Starvation, Neglect, and Worse: NYC Child Welfare Report Is Devastating

Starvation, Neglect, and Worse: NYC Child Welfare Report Is Devastating

New York City’s child welfare agency is facing renewed scrutiny after a bombshell report exposed officials for blocking oversight into several child abuse investigations. And while the report sheds a new light on children in the Administration for Children’s Services (ACS) system, outraged families are calling for the agency to take full accountability.

The report, released last week by the city’s Department of Investigation (DOI), found investigators were routinely denied access to critical ACS records, which might’ve proved vital for the safety of children in the system. Abuse claims, alleged misconduct by agency employees and files tied to child fatalities were all reportedly covered. And for Black and brown children in NYC, the report hits even harder.

Black and brown children are disproportionately represented in ACS cases. According to the NYC Family Policy Project, almost 45 percent of Black and Latino children undergo a family investigation by age 18. That’s compared to the only 19 percent of white families that are investigated.

The report underscores an overall lack of focus on Black and brown communities. Now, families of children who died despite prior ACS involvement want answers as to why little has changed.

“When a kid dies, someone has to pay for that,” Nyisha Ragsdale, the aunt of 4-year-old Jahmeik Moldin, told the New York Post. Her nephew starved to death in October 2024 while in his parents’ custody. According to the Post, the boy’s mother and father had been the subject of at least four ACS neglect reports since 2019.

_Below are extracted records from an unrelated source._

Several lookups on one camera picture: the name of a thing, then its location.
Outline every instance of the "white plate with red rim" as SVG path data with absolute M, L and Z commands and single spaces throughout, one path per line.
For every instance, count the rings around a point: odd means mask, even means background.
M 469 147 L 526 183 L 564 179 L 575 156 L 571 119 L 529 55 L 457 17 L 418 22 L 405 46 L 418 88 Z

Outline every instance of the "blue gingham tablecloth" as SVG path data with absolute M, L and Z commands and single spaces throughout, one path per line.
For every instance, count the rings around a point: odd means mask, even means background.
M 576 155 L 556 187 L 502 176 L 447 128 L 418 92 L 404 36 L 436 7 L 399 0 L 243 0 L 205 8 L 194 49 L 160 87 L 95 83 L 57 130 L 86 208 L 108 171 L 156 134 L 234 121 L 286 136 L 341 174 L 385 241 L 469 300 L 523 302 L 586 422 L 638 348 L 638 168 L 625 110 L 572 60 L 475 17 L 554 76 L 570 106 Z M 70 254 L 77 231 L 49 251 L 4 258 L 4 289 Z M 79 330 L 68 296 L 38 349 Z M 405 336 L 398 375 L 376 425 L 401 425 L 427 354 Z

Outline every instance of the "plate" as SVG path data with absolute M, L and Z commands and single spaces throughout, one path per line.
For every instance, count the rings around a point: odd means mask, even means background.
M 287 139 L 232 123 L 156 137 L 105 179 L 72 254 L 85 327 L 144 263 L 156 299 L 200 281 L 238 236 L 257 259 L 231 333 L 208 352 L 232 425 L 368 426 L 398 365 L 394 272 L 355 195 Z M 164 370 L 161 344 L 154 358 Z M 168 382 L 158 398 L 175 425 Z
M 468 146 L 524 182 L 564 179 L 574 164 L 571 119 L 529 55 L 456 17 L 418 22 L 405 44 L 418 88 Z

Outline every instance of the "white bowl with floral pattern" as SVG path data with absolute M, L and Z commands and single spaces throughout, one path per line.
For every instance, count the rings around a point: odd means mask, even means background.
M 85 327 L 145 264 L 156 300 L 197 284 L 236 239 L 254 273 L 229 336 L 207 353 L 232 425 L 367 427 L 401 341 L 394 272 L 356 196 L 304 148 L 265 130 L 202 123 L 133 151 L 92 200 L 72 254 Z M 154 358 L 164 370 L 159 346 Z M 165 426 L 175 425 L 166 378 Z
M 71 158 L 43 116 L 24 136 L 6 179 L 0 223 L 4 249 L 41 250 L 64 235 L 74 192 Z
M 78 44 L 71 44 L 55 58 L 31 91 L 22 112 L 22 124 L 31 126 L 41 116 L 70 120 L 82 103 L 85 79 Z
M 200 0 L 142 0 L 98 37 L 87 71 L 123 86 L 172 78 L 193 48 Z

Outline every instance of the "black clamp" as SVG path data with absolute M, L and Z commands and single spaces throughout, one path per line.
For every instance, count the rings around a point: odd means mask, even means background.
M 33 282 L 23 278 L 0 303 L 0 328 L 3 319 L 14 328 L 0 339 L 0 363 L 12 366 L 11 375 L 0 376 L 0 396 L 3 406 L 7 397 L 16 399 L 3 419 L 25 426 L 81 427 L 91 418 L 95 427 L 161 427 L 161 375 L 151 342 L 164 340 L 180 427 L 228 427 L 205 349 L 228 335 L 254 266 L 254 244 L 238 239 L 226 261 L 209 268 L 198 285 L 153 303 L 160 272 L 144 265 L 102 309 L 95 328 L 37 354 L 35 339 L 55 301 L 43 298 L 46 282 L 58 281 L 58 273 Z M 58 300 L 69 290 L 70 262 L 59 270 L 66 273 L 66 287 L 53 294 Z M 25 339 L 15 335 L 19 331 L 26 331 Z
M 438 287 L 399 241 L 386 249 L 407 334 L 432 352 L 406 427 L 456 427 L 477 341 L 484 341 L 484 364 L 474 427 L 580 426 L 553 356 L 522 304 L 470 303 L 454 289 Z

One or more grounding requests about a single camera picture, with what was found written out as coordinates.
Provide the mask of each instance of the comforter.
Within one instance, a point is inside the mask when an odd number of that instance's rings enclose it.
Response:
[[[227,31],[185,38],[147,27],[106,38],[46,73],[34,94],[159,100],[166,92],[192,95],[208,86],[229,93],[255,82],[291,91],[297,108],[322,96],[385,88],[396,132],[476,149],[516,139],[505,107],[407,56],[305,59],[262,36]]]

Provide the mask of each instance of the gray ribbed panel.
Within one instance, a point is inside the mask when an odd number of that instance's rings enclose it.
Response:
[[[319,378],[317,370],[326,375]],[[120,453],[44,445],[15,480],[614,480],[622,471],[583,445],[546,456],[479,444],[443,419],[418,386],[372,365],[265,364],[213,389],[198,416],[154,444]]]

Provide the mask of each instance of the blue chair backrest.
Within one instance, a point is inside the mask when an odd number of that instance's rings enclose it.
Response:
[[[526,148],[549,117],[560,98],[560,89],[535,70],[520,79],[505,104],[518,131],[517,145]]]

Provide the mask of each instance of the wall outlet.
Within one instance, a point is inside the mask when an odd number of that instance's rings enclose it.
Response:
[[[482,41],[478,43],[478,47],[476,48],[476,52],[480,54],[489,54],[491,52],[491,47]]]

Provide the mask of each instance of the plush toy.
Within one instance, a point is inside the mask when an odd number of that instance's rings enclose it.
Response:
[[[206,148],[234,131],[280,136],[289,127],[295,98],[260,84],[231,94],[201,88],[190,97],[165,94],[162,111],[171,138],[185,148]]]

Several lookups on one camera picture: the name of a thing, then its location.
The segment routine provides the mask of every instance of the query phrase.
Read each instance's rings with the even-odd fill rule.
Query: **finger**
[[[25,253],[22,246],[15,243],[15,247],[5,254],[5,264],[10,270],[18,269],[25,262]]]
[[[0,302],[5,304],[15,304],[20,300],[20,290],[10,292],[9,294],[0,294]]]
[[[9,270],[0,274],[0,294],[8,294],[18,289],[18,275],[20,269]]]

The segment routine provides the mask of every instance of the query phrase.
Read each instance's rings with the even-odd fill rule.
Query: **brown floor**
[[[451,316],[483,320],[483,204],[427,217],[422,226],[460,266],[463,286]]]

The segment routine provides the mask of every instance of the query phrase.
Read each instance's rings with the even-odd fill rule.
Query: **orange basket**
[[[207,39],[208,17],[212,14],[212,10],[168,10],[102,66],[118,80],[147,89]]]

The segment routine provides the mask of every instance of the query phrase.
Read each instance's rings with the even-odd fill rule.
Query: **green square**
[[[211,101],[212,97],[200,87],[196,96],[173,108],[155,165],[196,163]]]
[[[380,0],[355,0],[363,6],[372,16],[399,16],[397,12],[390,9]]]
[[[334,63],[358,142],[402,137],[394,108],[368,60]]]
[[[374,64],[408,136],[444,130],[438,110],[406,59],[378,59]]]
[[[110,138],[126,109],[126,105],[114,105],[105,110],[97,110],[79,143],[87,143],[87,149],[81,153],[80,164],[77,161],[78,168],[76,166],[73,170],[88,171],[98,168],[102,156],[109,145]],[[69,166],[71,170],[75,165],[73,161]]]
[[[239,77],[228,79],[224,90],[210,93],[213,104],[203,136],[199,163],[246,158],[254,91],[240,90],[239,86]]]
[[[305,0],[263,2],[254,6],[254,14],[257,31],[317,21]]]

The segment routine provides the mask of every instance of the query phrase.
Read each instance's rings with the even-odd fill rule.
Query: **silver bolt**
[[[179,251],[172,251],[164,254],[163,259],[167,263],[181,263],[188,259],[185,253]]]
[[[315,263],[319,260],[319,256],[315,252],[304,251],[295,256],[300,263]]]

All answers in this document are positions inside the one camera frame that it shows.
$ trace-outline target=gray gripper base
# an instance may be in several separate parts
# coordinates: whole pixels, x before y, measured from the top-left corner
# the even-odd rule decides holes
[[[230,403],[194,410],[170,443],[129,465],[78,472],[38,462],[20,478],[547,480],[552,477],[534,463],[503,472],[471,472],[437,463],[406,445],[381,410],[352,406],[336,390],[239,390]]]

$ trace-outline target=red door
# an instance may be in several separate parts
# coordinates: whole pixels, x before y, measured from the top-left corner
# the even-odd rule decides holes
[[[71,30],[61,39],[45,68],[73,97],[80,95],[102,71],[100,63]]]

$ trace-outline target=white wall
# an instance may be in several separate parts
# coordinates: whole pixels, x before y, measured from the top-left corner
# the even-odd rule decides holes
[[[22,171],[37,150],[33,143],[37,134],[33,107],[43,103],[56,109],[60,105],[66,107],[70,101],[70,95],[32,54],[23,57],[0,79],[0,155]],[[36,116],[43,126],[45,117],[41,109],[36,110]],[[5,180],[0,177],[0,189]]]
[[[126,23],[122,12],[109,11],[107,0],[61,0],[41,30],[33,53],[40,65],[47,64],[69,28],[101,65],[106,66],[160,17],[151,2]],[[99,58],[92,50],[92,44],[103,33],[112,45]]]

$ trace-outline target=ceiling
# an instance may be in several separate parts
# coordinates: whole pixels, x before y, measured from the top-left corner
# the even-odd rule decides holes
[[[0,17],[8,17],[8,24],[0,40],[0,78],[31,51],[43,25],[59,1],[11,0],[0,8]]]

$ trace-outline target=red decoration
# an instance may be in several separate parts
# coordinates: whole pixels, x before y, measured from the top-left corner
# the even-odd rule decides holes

Authorities said the 4-year-old endured horrific neglect inside a Harlem apartment where food was locked away and feces covered parts of the home. Prosecutors alleged the boy was emaciated and suffered prolonged abuse before his death.

The DOI findings portray a child welfare system shielded from meaningful public accountability by layers of state confidentiality laws and overall resistance. Investigators said ACS and the state Office of Children and Family Services prevented DOI from reviewing several cases, including complaints labeled “unfounded” and those diverted into ACS’s CARES program.

“Without full access to records, DOI cannot determine whether ACS workers followed policy, overlooked warning signs or failed to protect children,” the report stated.

In a city where 60 percent of children are Black and Latino– but they account for 90 percent of children in the foster system— the report offered little comfort for grieving families. Instead, families are focusing on systemic failures that they say continue to fail the children in the city.

“This proves nothing has changed,” another relative told the Post. In addition to 4-year-old Moldin’s case, the report comes following several high-profile child deaths in New York City.

“There should be transparency across the board,” said the grandfather of 5-year-old De’Neil Timberlake, who overdosed on methadone while his father was under ACS investigation. “That should be the law. As it stands right now, it makes no sense. It’s wrong,” he continued to the Post.

ACS defended its handling of confidential records, saying state laws governing child welfare cases are intended to protect children and families. The agency said it supports oversight efforts while balancing privacy obligations. DOI officials urged state lawmakers to overhaul New York law in order to grant investigators the broader authority to access records without requiring state approval.